Are Laser Pointers Safe?
Commercial laser pointers come in different strengths (rated in different classes).
We use a Class II laser module. Class II is a very low-power laser. It is the lowest powered visible laser available.
A Class II laser is considered safe, because the natural blink reflex limits exposure time to less than 0.25 seconds.
Most commercially available office laser pointers and gun sights are Class III or higher. A conventional Class III laser pointer can be 5 times more powerful than a Class II laser.
What is safe:
- It is safe if the laser beam passes across a individual’s eye for a moment
- It is safe to look at the red dot on the communication board.
- It is safe to look at the individual using the pointer.
Common Sense Safety Precautions
Exercise common sense when using a laser pointer.
1. Do not intentionally stare into the beam of laser pointer.
2. Do not intentionally shine the laser pointer directly into the eyes of a person, or an animal.

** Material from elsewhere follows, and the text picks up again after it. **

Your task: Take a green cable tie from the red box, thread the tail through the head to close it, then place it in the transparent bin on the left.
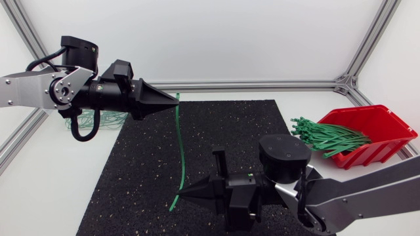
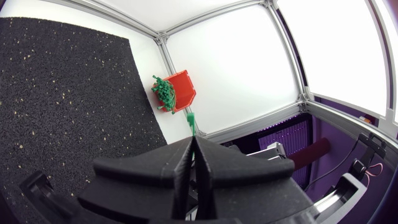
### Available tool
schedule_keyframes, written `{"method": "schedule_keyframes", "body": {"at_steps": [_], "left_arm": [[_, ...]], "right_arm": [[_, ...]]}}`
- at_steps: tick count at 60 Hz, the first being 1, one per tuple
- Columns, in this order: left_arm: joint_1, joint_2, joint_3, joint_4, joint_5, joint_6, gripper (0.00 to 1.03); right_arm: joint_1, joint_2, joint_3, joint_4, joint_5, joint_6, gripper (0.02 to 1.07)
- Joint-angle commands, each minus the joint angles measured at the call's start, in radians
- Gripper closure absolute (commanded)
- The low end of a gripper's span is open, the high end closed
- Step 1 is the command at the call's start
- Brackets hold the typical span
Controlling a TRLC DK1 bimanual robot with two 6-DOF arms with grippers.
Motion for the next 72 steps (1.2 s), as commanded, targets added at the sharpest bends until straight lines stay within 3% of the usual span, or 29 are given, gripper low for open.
{"method": "schedule_keyframes", "body": {"at_steps": [1, 6, 11, 21, 31, 42, 55, 67, 72], "left_arm": [[-0.011, -0.025, -0.035, 0.006, 0.005, 0.014, 0.99], [-0.013, -0.026, -0.044, 0.006, 0.005, 0.014, 0.99], [-0.013, -0.034, -0.054, 0.006, 0.003, 0.014, 0.99], [-0.01, -0.083, -0.084, 0.006, -0.001, 0.023, 0.98], [-0.011, -0.149, -0.127, 0.021, -0.011, 0.043, 0.98], [-0.017, -0.169, -0.136, 0.024, -0.025, 0.043, 0.98], [-0.023, -0.175, -0.14, 0.026, -0.031, 0.043, 0.98], [-0.023, -0.199, -0.153, 0.026, -0.038, 0.043, 0.98], [-0.026, -0.213, -0.163, 0.026, -0.043, 0.043, 0.98]], "right_arm": [[0.002, 0.014, -0.021, 0.003, 0.001, 0.067, 1.01], [-0.005, 0.009, -0.018, 0.013, -0.027, 0.191, 1.01], [-0.051, 0.012, 0.021, 0.02, -0.107, 0.432, 1.01], [-0.014, -0.015, 0.031, -0.013, -0.084, 0.606, 1.01], [0.045, -0.17, 0.058, -0.272, -0.104, 0.767, 1.01], [0.048, -0.285, 0.059, -0.375, -0.182, 0.942, 1.01], [-0.02, -0.318, 0.059, -0.306, -0.328, 1.187, 1.01], [-0.089, -0.304, 0.033, 0.012, -0.392, 1.623, 1.01], [-0.089, -0.335, 0.038, -0.022, -0.4, 1.635, 1.01]]}}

3. Do not allow children to play with the laser pointer. The laser pointer is not a toy. Children who use a laser pointer for communication should be supervised.
4. Do not point the laser beam into passing cars, airplanes, etc.
In order for a Class II laser to have any lasting impact whatsoever on a individual’s eye, the laser beam would need to be focused onto a SINGLE POINT on the individual's retina for more than several seconds.
That would only happen if:
- The individual facing the laser doesn't blink or close their eyes AT ALL.
- The individual facing the laser doesn't move their head or eyes (i.e. look away).
- The laser beam itself doesn't move (i.e. it stays focused on a single point on the retina)
It is highly unlikely that any of these 3 things would occur.
This information only applies to a Class II laser, not a Class III laser, which can be 5 times more powerful. Class III lasers are what are used for most conventional lasers sold at office supply stores.